In the records below, find the line containing "Indicate the printed" and restate it and all lines after it exactly, through the last line.

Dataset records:
::::::::::
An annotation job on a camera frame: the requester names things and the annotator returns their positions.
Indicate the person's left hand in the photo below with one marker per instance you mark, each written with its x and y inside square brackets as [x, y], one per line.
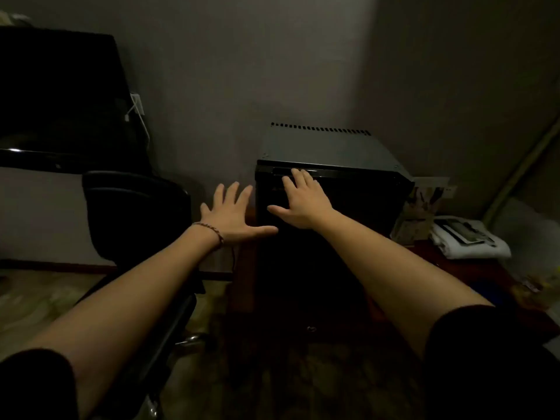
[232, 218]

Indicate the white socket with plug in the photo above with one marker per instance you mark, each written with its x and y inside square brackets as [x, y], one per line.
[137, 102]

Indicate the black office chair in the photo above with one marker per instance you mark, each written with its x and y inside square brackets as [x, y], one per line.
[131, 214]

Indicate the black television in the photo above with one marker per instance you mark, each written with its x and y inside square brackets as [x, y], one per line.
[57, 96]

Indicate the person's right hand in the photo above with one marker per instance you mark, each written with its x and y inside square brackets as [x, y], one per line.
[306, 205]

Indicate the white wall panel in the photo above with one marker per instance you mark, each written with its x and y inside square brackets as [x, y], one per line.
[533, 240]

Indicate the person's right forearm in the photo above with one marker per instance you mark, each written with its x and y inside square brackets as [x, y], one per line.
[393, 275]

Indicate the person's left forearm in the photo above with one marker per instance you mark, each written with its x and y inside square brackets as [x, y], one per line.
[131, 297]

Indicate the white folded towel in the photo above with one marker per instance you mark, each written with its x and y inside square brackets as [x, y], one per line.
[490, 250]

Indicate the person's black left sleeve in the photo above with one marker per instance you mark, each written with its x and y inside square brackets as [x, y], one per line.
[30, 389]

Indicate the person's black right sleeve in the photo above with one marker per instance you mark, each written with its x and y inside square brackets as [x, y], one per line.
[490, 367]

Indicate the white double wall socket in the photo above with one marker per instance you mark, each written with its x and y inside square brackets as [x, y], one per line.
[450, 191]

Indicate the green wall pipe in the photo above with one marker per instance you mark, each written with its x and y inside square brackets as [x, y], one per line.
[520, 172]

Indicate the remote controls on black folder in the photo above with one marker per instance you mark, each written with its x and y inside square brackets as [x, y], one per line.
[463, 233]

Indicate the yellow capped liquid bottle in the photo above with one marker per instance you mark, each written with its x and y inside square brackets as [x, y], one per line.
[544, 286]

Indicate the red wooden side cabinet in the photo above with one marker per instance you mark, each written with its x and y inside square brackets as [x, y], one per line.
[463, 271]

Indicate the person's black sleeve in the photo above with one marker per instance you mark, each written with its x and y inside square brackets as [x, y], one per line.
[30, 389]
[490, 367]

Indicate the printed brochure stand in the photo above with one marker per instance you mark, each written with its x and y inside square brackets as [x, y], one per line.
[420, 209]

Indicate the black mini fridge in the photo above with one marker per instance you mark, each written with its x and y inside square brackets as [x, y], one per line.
::::::::::
Task solution →
Indicate the printed brochure stand in the photo above with one marker per instance you mark, each written with its x and y inside square brackets as [x, y], one per line.
[420, 209]

Indicate the black mini fridge in the photo above with one marker per instance you mark, each written with its x and y inside square brackets as [x, y], one per line.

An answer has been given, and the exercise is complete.